2006 X-TRAIL automatic transmission / with 2X2 / AUTO / 4X4 LOCK / switch

Hello everyone, I wonder if there is some smart head around here that could give me some indication in 

what could I have busted in my x-trail. It's a weekend ,and I would like to gather some knowledge before taking the car to the garage tomorrow. 

Here's what happened:

did some light off-roading yesterday,
mostly easy trails with bumps and shallow paddles, 4X4 LOCK ENGAGED.

but then entered very sandy terrain, wet heavy sand since it was raining a lot lately.
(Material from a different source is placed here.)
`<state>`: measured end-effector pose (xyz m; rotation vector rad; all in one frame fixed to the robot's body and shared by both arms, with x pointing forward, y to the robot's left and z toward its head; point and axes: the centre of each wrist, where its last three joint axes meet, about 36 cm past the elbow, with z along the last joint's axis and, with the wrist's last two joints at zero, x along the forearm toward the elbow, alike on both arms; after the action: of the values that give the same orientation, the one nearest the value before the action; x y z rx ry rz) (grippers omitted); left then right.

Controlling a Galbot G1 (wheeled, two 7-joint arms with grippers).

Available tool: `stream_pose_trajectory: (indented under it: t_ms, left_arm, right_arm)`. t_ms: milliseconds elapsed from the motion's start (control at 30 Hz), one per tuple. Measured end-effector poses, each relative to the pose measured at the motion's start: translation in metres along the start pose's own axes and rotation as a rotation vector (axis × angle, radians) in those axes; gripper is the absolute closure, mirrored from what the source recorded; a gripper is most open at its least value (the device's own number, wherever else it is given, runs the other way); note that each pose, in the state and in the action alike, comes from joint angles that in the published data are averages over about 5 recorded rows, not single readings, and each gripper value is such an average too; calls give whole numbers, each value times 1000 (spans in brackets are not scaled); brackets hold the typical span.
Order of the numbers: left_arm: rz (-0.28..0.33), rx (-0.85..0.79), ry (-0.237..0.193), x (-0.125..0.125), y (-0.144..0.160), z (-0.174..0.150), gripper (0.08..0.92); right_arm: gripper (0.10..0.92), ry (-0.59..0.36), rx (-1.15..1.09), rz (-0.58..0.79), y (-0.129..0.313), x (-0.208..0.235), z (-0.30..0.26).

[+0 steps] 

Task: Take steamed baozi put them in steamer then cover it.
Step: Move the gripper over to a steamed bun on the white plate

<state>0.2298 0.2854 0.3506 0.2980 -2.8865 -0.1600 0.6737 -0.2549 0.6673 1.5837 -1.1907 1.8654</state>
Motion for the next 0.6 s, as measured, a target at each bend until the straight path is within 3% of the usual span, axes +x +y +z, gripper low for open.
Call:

first few climbs were very successful, I think with no wheel spin at all,
in fact I was quite amazed with the performance, I have contributed this to a light weight of the vehicle.
since I don't even have terrain tires on this thing.

then moved to a slightly steeper hills, where the sand was even deeper and heavier.
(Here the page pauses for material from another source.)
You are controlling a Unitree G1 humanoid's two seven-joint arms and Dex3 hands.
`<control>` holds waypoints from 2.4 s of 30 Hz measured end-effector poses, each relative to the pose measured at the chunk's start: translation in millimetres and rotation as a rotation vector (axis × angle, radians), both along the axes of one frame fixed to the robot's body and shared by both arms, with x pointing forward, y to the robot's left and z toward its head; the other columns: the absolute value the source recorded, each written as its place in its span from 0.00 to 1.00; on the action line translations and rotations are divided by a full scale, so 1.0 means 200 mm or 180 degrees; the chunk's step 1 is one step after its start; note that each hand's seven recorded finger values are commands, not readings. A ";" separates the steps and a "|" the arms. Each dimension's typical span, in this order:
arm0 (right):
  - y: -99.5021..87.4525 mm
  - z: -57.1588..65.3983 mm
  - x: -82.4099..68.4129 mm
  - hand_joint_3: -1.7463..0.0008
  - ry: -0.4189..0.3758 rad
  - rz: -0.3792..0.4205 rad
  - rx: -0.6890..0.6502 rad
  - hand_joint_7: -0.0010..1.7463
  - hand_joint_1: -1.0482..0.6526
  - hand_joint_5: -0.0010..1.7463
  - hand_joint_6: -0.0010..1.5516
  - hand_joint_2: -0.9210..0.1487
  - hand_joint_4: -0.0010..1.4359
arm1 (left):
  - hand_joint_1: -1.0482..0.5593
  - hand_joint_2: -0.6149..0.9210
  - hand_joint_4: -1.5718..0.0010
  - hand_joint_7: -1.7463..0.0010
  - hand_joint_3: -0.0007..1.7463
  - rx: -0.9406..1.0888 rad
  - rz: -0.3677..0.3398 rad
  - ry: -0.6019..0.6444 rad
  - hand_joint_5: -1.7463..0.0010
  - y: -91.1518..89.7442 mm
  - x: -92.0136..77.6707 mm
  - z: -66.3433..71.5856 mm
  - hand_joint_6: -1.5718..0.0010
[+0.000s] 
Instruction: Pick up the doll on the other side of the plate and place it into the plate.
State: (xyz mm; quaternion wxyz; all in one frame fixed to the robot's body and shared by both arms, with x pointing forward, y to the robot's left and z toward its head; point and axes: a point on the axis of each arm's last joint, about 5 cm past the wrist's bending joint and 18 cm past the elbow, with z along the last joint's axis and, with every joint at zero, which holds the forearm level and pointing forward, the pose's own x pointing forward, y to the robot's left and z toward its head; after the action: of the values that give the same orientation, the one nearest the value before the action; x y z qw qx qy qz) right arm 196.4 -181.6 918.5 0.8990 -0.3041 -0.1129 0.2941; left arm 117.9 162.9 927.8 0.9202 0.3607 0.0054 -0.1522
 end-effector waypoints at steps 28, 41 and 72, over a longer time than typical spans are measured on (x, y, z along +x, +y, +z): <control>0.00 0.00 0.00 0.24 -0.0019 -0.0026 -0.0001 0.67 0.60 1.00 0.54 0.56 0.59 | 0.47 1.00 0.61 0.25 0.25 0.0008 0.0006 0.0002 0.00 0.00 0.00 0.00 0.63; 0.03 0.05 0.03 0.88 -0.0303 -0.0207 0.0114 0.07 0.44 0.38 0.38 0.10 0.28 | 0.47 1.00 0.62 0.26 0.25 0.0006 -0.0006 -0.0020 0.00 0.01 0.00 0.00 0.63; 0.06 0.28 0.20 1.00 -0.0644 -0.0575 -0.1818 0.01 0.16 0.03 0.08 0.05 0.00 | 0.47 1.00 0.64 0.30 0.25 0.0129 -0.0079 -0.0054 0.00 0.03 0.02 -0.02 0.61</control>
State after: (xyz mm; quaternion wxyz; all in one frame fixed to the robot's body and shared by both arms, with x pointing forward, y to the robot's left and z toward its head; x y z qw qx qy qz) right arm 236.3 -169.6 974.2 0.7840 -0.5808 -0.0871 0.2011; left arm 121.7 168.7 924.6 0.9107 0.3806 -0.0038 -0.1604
Car almost did it, but at the top of the hill, span wheels a little.
had about 3 approaches with wheel spinning at the top.
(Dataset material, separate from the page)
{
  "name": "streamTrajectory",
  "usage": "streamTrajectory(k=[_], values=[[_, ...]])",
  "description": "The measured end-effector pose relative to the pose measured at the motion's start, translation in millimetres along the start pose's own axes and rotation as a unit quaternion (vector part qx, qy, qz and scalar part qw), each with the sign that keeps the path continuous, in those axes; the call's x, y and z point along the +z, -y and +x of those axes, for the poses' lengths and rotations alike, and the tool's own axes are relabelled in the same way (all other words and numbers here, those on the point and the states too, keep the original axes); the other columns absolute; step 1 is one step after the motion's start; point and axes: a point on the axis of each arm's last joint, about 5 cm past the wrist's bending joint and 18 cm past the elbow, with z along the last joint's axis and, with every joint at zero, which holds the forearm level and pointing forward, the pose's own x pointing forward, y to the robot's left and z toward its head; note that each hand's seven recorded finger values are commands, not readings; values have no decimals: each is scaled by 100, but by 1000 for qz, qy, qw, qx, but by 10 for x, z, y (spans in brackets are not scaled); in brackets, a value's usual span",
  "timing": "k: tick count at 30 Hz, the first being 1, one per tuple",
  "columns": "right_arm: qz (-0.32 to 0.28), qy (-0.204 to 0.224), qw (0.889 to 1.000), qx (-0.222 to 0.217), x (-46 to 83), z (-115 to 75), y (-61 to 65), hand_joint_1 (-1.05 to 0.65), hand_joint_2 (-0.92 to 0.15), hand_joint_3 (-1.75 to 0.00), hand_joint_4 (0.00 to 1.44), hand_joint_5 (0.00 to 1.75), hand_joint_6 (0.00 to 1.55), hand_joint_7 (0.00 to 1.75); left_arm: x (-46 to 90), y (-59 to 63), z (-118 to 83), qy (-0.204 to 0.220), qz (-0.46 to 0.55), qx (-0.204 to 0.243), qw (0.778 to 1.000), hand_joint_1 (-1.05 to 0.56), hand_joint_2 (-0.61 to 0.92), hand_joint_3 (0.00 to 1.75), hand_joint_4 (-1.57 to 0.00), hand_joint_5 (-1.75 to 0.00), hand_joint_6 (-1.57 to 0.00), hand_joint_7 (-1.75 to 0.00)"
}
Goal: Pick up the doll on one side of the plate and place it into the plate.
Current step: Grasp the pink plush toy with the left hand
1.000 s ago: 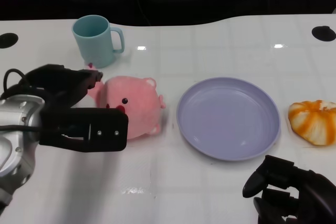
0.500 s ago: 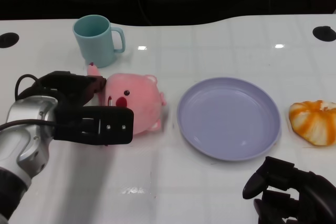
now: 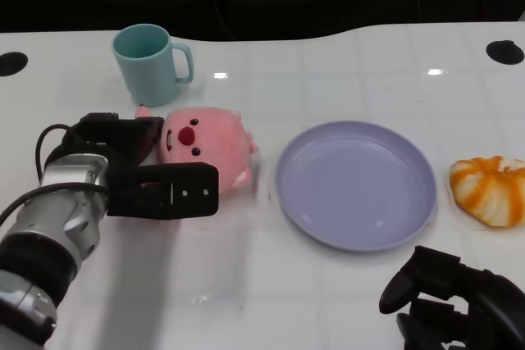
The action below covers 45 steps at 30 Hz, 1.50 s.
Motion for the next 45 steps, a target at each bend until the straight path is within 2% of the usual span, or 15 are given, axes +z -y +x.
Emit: streamTrajectory(k=[2, 6, 7, 8, 9, 11, 16, 17, 18, 20, 21, 23, 30, 37, 45], values=[[0, 0, 1000, 0, 1, -2, -1, -12, -66, -99, 64, 175, 45, 149, 3, 42, 19, -3, 0, 5, 1000, -46, 87, 0, -24, -17, -31, -4], [0, -1, 1000, 0, 2, -7, -3, -12, -66, -99, 63, 175, 45, 149, 9, 107, 43, -5, -21, 23, 1000, -32, 91, 1, -58, -18, -46, -3], [0, -1, 1000, 0, 2, -8, -4, -12, -66, -99, 63, 175, 45, 149, 3, 115, 44, -3, -28, 31, 999, -30, 92, 2, -68, -36, -57, -3], [1, -2, 1000, 0, 0, -10, -4, -12, -66, -99, 63, 175, 45, 149, -5, 129, 45, -2, -33, 41, 999, -26, 92, 2, -67, -86, -73, -3], [1, -2, 1000, 0, -1, -12, -4, -13, -66, -99, 63, 175, 45, 149, -10, 148, 44, -1, -38, 51, 998, -25, 92, 3, -65, -106, -78, -2], [1, -4, 1000, -1, -4, -14, -5, -13, -66, -99, 63, 175, 45, 149, -14, 183, 45, 0, -41, 66, 997, -25, 91, 2, -75, -121, -103, -7], [3, -7, 1000, -2, -5, -16, -4, -14, -66, -99, 64, 175, 46, 150, -8, 228, 50, 5, -40, 84, 996, -29, 86, 1, -79, -157, -130, -11], [3, -7, 1000, -2, -5, -16, -4, -14, -66, -99, 64, 175, 46, 150, -7, 231, 50, 5, -37, 87, 996, -26, 88, 7, -78, -166, -119, -43], [3, -7, 1000, -2, -5, -16, -4, -15, -65, -99, 64, 175, 46, 150, -7, 240, 50, 5, -32, 91, 995, -26, 90, 15, -76, -171, -91, -96], [3, -7, 1000, -2, -6, -17, -5, -15, -65, -100, 64, 175, 47, 150, -10, 253, 48, 5, -29, 97, 995, -26, 92, 24, -72, -174, -72, -126], [4, -8, 1000, -2, -9, -20, -6, -16, -65, -100, 64, 175, 47, 150, -11, 256, 47, 6, -29, 98, 995, -26, 92, 28, -74, -174, -62, -149], [5, -9, 1000, -3, -14, -26, -8, -16, -65, -99, 64, 175, 47, 149, -12, 261, 45, 10, -29, 100, 995, -26, 92, 29, -75, -175, -54, -168], [8, -2, 1000, 0, 10, -35, -15, -16, -65, -99, 64, 175, 46, 148, -30, 272, 34, 21, -31, 110, 993, -23, 92, 23, -77, -175, -55, -174], [10, -9, 1000, 1, 7, -35, -17, -15, -66, -99, 64, 175, 46, 148, -73, 345, -2, 41, -48, 159, 985, -18, 88, 20, -85, -175, -64, -175], [13, -11, 1000, -2, 16, -37, -14, -15, -68, -99, 64, 175, 46, 149, -110, 381, -41, 48, -82, 183, 979, -15, 85, 23, -88, -175, -68, -175]])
when climbed back down, suddenly I smelled burned rubber or plastic inside the cabin. Thought it was the tires.
Since heavy sand driving was over, I have switched back to AUTO , did again some easy forest driving, then hit paved road , then highway and headed back home. ( around 1 hour drive )

close to home , there is a trail but usually paddles are way too deep to go with the x-trail, so I have never tried them, this time just went there to check on how wet the trails were, and if there were any people.

I engaged 4x4 lock, carefully entered the trail ,I engaged 4x4 lock, carefully entered the trail, for just few meters, saw the paddles even deeper
so put in reverse and backed up out of the trail.

But now the car started to jump and squeal ( 4x4 LOCKED , and in reverse )
put in DRIVE, ( 4X4 LOCKED ) same thing. car skipps, and rough sounds I think from the rear, like something was holding one wheel.

2X2 MODE works just fine, did about 100 km hwy after the sand driving, and did not suspect anything. transmission works as usual in 2x2 mode

What did I bust ? a transmission? differential? rear axle?

Would anyone have a clue ?

I have read hundreds of related arcticles but never stumbled on a similar problem.

I will GREATLY appreciate your opinion or any input


----------



## tbk (Dec 29, 2008)

I am surprised no one has gotten back to you sooner. If I were you I would check out the australian xtrail site. What you are experiencing is what they often find on the sandy beachs in OZ. The 4wd does not like the heavy sand, and in all likelyhood you have overheated the transfer case or rear diff. Read the thread below for more info.

AUSTRALIAN X-TRAIL FORUM :: 4WD System & Transmission :: X-trail's 4wd system overheating problem ? ~ Runboard


----------



## Beaver (Jan 4, 2010)

Thank you, tbk, I'm aware of overheating problems, 
but my case is different. I have not experienced any flashing , no warnings.
Just smell of burned rubber, and from this point on when in 4x4 locked mode, I have a "chirp". 2WD is not affected. 
I was told by a mechanic that I need a new rear differential, but I'm not too sure, since this vehicle should simply disconnect 4x4 if it overheats, preventing from differential damage.. still searching.. but no answers..


----------



## tbk (Dec 29, 2008)

These vehicles do not have a limited slip, so if the car drives fine in 2wd mode, I can't see that you have differential problem. If anything it would be the transfer case. Probably a good first cheap start would be to have the transfer case oil changed, probably do the differential too for good measure. Have the mechanic take a good look at the oils to see if they appear burnt. This shouldnt cost more than a 100 bucks and should be done anyways.


----------